WHAT YOU NEED TO DO
Take the line that contains "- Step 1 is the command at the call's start" and every line after it in the material below, and quote them exactly.
====
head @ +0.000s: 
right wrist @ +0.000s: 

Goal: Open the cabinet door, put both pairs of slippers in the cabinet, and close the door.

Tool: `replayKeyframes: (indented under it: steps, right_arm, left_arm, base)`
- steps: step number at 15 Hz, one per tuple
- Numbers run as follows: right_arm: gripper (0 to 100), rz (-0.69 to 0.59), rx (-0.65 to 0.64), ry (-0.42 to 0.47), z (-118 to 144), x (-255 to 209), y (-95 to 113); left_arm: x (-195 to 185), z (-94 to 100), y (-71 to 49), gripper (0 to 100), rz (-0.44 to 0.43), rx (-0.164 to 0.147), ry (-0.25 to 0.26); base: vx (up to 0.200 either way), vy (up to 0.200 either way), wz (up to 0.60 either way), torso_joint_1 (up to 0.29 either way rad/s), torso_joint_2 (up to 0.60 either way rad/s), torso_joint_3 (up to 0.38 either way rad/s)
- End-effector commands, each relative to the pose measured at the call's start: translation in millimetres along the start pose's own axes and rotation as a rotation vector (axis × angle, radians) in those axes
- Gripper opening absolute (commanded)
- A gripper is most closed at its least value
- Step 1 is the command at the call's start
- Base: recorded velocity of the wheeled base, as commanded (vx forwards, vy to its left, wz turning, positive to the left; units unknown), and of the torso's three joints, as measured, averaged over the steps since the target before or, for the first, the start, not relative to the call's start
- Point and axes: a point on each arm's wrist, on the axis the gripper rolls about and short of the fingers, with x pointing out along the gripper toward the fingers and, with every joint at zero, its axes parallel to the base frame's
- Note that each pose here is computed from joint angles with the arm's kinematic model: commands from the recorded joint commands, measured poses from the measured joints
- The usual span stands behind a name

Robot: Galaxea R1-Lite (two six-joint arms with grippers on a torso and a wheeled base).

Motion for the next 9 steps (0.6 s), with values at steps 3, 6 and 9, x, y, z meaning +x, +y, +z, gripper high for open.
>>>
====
REPLY TO THE EXERCISE
- Step 1 is the command at the call's start
- Base: recorded velocity of the wheeled base, as commanded (vx forwards, vy to its left, wz turning, positive to the left; units unknown), and of the torso's three joints, as measured, averaged over the steps since the target before or, for the first, the start, not relative to the call's start
- Point and axes: a point on each arm's wrist, on the axis the gripper rolls about and short of the fingers, with x pointing out along the gripper toward the fingers and, with every joint at zero, its axes parallel to the base frame's
- Note that each pose here is computed from joint angles with the arm's kinematic model: commands from the recorded joint commands, measured poses from the measured joints
- The usual span stands behind a name

Robot: Galaxea R1-Lite (two six-joint arms with grippers on a torso and a wheeled base).

Motion for the next 9 steps (0.6 s), with values at steps 3, 6 and 9, x, y, z meaning +x, +y, +z, gripper high for open.
>>>

No additional output is expected for this exercise.